WHAT TO WORK ON ::
Exclude the pictures, and otherwise reproduce the data in full.

DATA UNDER STUDY ::
+-------+

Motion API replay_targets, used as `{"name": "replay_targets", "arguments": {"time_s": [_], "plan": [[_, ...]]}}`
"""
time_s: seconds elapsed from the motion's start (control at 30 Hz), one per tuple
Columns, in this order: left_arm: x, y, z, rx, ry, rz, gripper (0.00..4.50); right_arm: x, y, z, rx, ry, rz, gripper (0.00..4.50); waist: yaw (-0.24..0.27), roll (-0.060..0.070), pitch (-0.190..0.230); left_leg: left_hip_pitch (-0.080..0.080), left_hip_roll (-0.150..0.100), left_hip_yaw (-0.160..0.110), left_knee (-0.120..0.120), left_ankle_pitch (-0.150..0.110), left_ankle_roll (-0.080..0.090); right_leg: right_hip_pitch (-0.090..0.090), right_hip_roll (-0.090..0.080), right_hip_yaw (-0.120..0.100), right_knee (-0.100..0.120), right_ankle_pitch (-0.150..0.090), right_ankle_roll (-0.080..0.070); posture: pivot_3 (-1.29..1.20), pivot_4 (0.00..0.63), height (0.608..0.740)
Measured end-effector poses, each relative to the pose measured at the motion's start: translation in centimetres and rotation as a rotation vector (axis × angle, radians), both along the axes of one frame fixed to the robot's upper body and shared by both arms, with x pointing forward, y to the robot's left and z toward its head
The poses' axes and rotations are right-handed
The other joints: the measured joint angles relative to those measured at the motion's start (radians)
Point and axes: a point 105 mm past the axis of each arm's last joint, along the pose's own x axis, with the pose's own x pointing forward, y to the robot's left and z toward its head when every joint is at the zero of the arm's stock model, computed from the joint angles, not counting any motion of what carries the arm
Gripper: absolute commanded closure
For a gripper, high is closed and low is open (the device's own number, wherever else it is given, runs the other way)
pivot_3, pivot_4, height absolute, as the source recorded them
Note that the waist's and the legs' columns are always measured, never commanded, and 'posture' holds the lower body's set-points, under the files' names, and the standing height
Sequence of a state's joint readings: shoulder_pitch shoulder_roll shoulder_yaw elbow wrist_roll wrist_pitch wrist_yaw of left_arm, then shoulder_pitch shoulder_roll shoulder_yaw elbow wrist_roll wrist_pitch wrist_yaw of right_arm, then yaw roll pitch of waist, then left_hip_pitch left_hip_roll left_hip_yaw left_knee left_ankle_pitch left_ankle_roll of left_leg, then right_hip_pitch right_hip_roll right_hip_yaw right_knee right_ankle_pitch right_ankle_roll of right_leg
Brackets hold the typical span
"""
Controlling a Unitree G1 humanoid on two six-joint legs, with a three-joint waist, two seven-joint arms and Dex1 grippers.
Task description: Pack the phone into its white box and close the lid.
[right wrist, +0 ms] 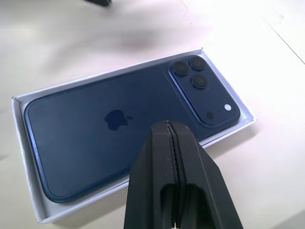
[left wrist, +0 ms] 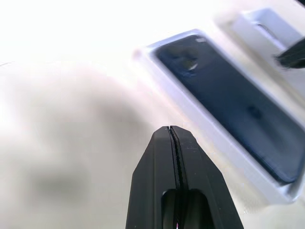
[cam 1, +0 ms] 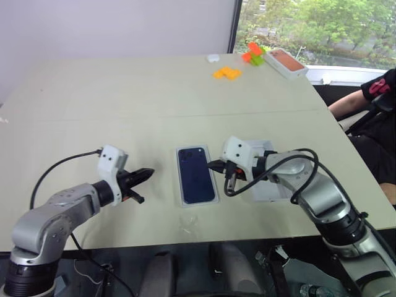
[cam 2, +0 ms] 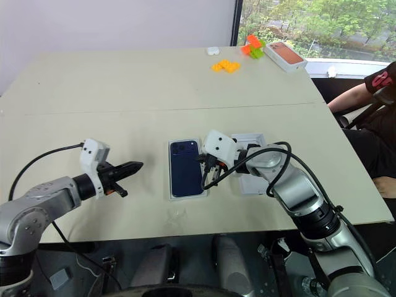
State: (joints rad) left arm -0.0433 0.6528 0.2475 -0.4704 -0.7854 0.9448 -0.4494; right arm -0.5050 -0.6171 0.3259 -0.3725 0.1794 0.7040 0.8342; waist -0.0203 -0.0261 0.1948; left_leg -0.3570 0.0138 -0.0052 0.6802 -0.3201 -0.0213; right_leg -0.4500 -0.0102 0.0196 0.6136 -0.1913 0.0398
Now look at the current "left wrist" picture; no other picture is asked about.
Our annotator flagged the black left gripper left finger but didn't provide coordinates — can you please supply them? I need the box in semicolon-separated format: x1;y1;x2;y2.
125;126;178;229

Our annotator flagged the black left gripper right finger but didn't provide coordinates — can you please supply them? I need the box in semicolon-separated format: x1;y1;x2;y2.
169;125;245;229

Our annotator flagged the white phone box lid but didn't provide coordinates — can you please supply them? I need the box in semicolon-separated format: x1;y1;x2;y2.
214;7;305;63

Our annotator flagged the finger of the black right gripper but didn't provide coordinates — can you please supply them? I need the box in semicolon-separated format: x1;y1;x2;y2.
273;35;305;70

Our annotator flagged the dark blue smartphone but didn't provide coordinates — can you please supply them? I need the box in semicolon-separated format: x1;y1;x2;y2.
156;34;301;184

+-------+

TASK RESPONSE ::
Motion API replay_targets, used as `{"name": "replay_targets", "arguments": {"time_s": [_], "plan": [[_, ...]]}}`
"""
time_s: seconds elapsed from the motion's start (control at 30 Hz), one per tuple
Columns, in this order: left_arm: x, y, z, rx, ry, rz, gripper (0.00..4.50); right_arm: x, y, z, rx, ry, rz, gripper (0.00..4.50); waist: yaw (-0.24..0.27), roll (-0.060..0.070), pitch (-0.190..0.230); left_leg: left_hip_pitch (-0.080..0.080), left_hip_roll (-0.150..0.100), left_hip_yaw (-0.160..0.110), left_knee (-0.120..0.120), left_ankle_pitch (-0.150..0.110), left_ankle_roll (-0.080..0.090); right_leg: right_hip_pitch (-0.090..0.090), right_hip_roll (-0.090..0.080), right_hip_yaw (-0.120..0.100), right_knee (-0.100..0.120), right_ankle_pitch (-0.150..0.090), right_ankle_roll (-0.080..0.070); posture: pivot_3 (-1.29..1.20), pivot_4 (0.00..0.63), height (0.608..0.740)
Measured end-effector poses, each relative to the pose measured at the motion's start: translation in centimetres and rotation as a rotation vector (axis × angle, radians), both along the axes of one frame fixed to the robot's upper body and shared by both arms, with x pointing forward, y to the robot's left and z toward its head
The poses' axes and rotations are right-handed
The other joints: the measured joint angles relative to those measured at the motion's start (radians)
Point and axes: a point 105 mm past the axis of each arm's last joint, along the pose's own x axis, with the pose's own x pointing forward, y to the robot's left and z toward its head when every joint is at the zero of the arm's stock model, computed from the joint angles, not counting any motion of what carries the arm
Gripper: absolute commanded closure
For a gripper, high is closed and low is open (the device's own number, wherever else it is given, runs the other way)
pivot_3, pivot_4, height absolute, as the source recorded them
Note that the waist's and the legs' columns are always measured, never commanded, and 'posture' holds the lower body's set-points, under the files' names, and the standing height
Sequence of a state's joint readings: shoulder_pitch shoulder_roll shoulder_yaw elbow wrist_roll wrist_pitch wrist_yaw of left_arm, then shoulder_pitch shoulder_roll shoulder_yaw elbow wrist_roll wrist_pitch wrist_yaw of right_arm, then yaw roll pitch of waist, then left_hip_pitch left_hip_roll left_hip_yaw left_knee left_ankle_pitch left_ankle_roll of left_leg, then right_hip_pitch right_hip_roll right_hip_yaw right_knee right_ankle_pitch right_ankle_roll of right_leg
Brackets hold the typical span
"""
Controlling a Unitree G1 humanoid on two six-joint legs, with a three-joint waist, two seven-joint arms and Dex1 grippers.
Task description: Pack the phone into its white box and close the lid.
[right wrist, +0 ms] 
[left wrist, +0 ms] 
[cam 1, +0 ms] 
[cam 2, +0 ms] 
State: (joints rad) left arm -0.0433 0.6528 0.2475 -0.4704 -0.7854 0.9448 -0.4494; right arm -0.5050 -0.6171 0.3259 -0.3725 0.1794 0.7040 0.8342; waist -0.0203 -0.0261 0.1948; left_leg -0.3570 0.0138 -0.0052 0.6802 -0.3201 -0.0213; right_leg -0.4500 -0.0102 0.0196 0.6136 -0.1913 0.0398
Now look at the current "left wrist" picture; no other picture is asked about.
Our annotator flagged the black left gripper left finger but didn't provide coordinates — can you please supply them? I need the box in semicolon-separated format: x1;y1;x2;y2.
125;126;178;229

Our annotator flagged the black left gripper right finger but didn't provide coordinates — can you please supply them? I need the box in semicolon-separated format: x1;y1;x2;y2.
169;125;245;229

Our annotator flagged the white phone box lid but didn't provide coordinates — can you please supply them? I need the box in semicolon-separated format: x1;y1;x2;y2.
214;7;305;63

Our annotator flagged the finger of the black right gripper but didn't provide coordinates — can you please supply them? I need the box in semicolon-separated format: x1;y1;x2;y2.
273;35;305;70

Our annotator flagged the dark blue smartphone but didn't provide coordinates — can you please supply them? I need the box in semicolon-separated format: x1;y1;x2;y2.
156;34;301;184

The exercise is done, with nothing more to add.